Drüben in Polen sitze ich jetzt in einem Biergarten hoch über der Neiße und genieße ein süffiges polnisches Schwarzbier. Gleich werde ich mir noch ein langes belegtes Brot holen, denn das sieht zu verlockend aus.

19.30 Uhr. Das warme 40-cm-Mega-Zapiekanka (Baguette) mit Käse, Champignons, Zwiebeln, Salami und ordentlich Knoblauchsoße war hervorragend. Und auch der zweite Becher des Schwarzbiers schmeckte nicht schlecht. Ein Hoch auf die Deutsch-Polnische Freundschaft!

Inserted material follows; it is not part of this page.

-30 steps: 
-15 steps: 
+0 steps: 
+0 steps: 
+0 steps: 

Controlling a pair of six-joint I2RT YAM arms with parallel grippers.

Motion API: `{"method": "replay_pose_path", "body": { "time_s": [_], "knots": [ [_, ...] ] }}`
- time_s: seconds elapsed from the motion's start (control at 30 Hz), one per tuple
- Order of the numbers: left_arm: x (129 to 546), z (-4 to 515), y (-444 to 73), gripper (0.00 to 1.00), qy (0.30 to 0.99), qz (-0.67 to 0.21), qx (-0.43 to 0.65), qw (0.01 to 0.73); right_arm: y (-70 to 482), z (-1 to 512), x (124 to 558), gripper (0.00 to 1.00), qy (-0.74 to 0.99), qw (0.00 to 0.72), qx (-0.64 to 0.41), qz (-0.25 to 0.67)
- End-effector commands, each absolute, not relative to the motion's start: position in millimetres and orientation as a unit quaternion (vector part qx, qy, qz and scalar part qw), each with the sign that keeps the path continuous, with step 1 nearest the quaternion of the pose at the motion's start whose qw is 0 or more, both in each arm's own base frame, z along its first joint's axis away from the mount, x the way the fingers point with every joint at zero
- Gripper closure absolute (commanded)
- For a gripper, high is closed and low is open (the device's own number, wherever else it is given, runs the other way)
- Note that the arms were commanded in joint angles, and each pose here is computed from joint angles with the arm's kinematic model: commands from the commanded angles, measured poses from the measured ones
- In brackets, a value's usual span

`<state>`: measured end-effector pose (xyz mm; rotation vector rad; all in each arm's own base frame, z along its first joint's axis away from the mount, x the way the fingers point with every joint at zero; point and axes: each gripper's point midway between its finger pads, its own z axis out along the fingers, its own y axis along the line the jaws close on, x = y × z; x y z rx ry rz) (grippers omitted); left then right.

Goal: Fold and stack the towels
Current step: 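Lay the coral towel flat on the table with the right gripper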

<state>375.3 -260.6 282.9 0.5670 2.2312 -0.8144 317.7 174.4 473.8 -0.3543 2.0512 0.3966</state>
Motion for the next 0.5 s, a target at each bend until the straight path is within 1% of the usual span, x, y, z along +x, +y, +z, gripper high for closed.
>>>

Die Sonne steht immer noch über der Stadt und es macht Spaß, hier gegenüber der riesig erscheinenden St.-Peter-und-Paul-Kirche zu sitzen und die Leute auf der Neiße-Brücke zu beobachten, die ungehindert von Polen nach Deutschland bzw. in umgekehrter Richtung laufen. Wenn ich jetzt in einen der Liegestühle des Biergartens wechseln würde und mir die Sonne auf den Bauch scheinen ließe, müsste man mich wahrscheinlich zum Feierabend wecken. Ich will aber gern noch was von der Stadt sehen und werde mich deshalb jetzt losreißen.

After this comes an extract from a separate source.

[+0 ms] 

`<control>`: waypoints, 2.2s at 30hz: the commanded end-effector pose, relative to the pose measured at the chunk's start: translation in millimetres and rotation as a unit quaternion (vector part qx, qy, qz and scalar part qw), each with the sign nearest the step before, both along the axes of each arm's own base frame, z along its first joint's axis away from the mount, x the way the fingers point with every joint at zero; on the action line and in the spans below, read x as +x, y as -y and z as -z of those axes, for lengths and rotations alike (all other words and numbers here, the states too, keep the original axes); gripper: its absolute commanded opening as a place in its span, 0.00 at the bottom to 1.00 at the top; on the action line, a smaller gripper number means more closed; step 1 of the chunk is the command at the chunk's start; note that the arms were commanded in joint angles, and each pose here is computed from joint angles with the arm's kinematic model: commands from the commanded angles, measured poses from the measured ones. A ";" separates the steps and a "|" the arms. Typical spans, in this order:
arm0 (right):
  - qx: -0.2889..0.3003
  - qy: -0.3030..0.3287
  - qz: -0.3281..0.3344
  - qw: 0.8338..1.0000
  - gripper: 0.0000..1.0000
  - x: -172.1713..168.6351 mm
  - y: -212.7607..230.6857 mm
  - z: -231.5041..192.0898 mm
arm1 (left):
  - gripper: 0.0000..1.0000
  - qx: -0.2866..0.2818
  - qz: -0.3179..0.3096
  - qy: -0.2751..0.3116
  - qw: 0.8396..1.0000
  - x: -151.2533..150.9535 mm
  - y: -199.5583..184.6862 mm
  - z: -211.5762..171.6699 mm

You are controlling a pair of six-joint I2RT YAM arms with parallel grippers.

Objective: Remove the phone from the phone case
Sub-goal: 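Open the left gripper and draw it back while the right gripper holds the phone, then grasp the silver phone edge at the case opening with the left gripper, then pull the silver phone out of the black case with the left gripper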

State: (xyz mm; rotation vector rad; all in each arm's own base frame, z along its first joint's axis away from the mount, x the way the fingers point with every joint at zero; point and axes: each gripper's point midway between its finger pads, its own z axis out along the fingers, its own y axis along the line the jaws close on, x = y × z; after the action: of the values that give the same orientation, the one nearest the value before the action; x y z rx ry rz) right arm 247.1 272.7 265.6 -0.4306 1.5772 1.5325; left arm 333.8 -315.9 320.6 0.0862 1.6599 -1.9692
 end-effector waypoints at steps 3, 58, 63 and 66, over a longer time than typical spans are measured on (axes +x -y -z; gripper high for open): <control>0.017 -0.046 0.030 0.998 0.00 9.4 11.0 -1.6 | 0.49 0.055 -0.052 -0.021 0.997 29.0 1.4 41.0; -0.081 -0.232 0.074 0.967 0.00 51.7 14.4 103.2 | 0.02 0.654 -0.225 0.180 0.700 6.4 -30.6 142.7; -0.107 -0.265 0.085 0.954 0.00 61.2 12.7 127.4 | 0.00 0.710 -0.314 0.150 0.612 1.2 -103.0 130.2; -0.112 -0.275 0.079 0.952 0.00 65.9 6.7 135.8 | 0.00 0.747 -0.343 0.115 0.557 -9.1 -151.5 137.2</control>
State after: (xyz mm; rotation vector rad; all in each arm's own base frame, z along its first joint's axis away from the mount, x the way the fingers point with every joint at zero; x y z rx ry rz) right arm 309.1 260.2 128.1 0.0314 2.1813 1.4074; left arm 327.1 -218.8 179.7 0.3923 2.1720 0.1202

22.30 Uhr. Nach einem ordentlichen Stadtbummel, bei dem gut 10 km zusammengekommen sind, war ich erst nach zehn wieder in der Herberge. Hier sitze ich in der Küche und widme mich einer von zuhause mitgebrachten Leberwurststulle und einem passenden Getränk. Es ist so spät geworden, weil ich in Apple‘s Kartenprogramm eine Straße namens „Via Regia“ entdeckt habe, die ich unbedingt noch besuchen wollte. Es ist die über den Straßen-Grenzübergang (Johannes-Paul-II-Brücke) führende Straße, die bei Google Maps, Komoot usw. „Straße am Stadtpark“ heißt. Und das steht da leider auch auf allen Straßen­schildern.

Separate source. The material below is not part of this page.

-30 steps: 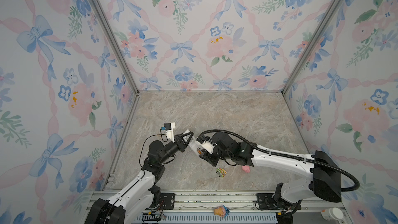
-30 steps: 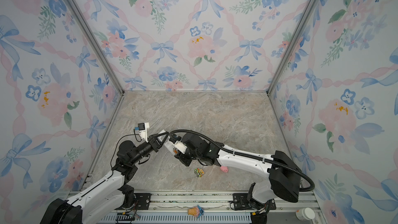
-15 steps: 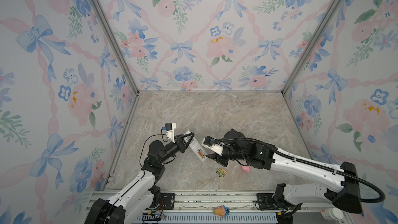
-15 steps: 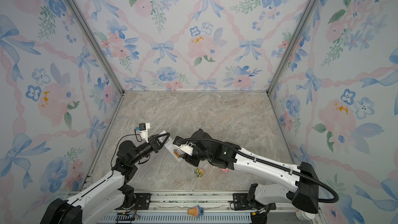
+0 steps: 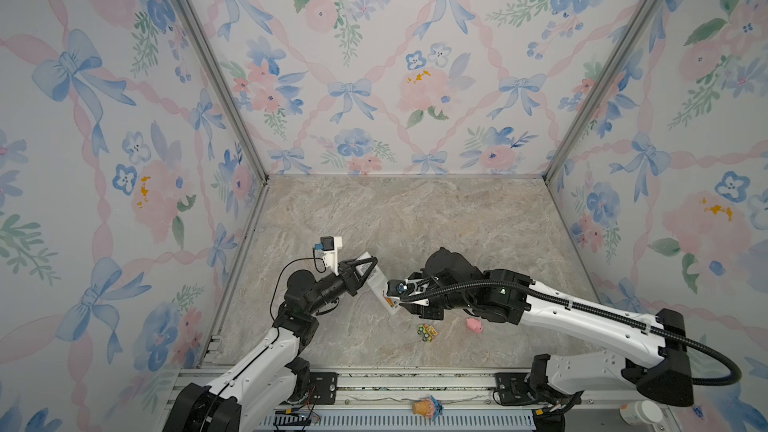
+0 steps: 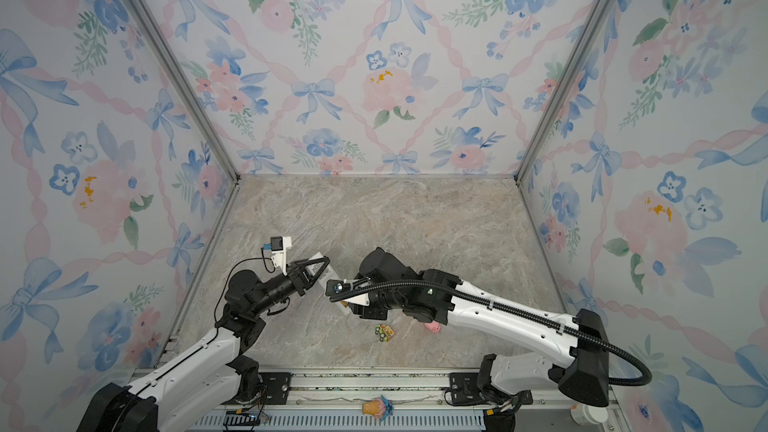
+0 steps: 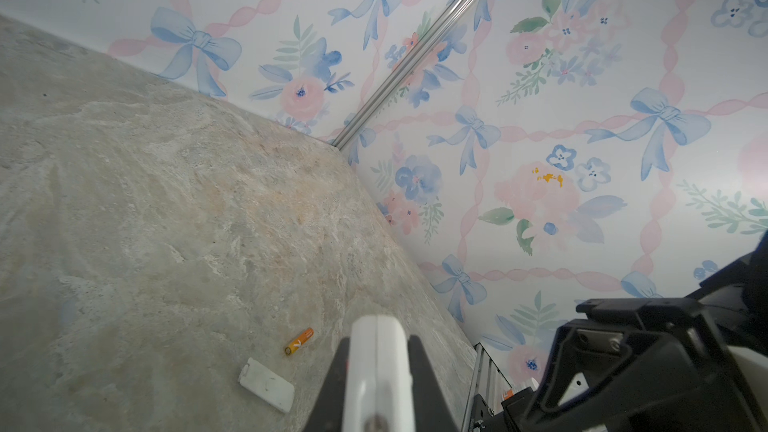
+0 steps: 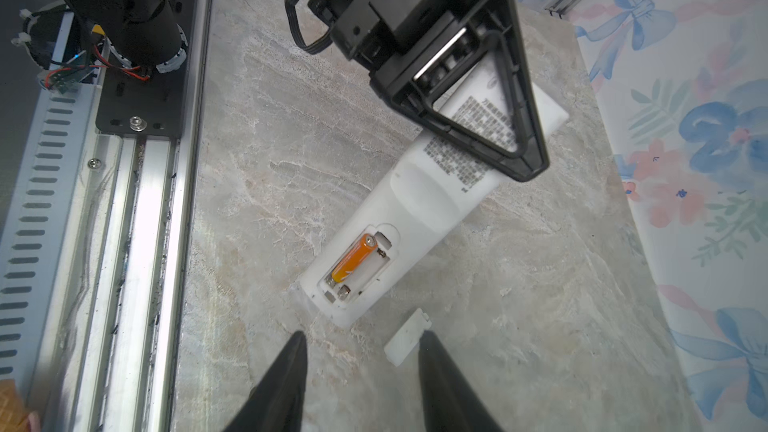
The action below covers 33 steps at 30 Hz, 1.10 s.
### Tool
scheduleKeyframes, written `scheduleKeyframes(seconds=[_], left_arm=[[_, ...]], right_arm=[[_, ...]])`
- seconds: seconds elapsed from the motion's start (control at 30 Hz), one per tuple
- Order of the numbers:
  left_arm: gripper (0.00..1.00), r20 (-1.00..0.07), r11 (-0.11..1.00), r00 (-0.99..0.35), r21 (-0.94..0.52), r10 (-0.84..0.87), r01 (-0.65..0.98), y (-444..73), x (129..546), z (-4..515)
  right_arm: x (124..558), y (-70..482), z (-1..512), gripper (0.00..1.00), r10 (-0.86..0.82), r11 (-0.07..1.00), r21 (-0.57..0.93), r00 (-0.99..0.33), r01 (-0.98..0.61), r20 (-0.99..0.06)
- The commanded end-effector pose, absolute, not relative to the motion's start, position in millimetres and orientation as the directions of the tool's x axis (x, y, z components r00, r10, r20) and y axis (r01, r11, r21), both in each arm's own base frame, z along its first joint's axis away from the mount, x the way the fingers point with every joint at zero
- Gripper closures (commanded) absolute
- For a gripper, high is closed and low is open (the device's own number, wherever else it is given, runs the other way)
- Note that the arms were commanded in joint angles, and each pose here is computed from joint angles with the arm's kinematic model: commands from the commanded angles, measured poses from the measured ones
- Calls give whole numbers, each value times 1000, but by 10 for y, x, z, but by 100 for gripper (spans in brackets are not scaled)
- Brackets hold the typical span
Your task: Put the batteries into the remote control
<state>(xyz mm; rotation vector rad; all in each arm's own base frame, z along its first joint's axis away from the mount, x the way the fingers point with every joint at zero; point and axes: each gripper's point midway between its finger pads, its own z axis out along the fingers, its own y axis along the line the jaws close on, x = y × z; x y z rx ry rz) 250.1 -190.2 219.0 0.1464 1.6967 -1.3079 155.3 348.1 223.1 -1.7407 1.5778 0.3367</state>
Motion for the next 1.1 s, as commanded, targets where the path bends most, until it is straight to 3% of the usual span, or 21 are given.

Damit der weite Weg dorthin nicht umsonst war, habe ich im Halbdunkeln wenigstens noch den Meridian-Stein gesucht und fotografiert. Der markiert den 15. Längengrad und damit die Linie, auf der exakt die Mitteleuropäische Zeit gilt. In allen Orten links und rechts von Görlitz gehen die Uhren vor oder nach. Ganz extrem ist das in Galicien, wohin der Pilgerweg von hier gen Westen letztlich führt. Da zeigt die Uhr das Gleiche an wie hier, obwohl es dort zwei Stunden früher sein müsste. Bei uns ist morgen um 4.48 Uhr Sonnenaufgang, bei denen um 6.56 Uhr!

Ich will mir zwar morgen nicht den Sonnenaufgang ansehen, aber trotzdem zeitig aufstehen, da ich eine lange Etappe vor mir habe. Deshalb will ich jetzt mal Schluss machen.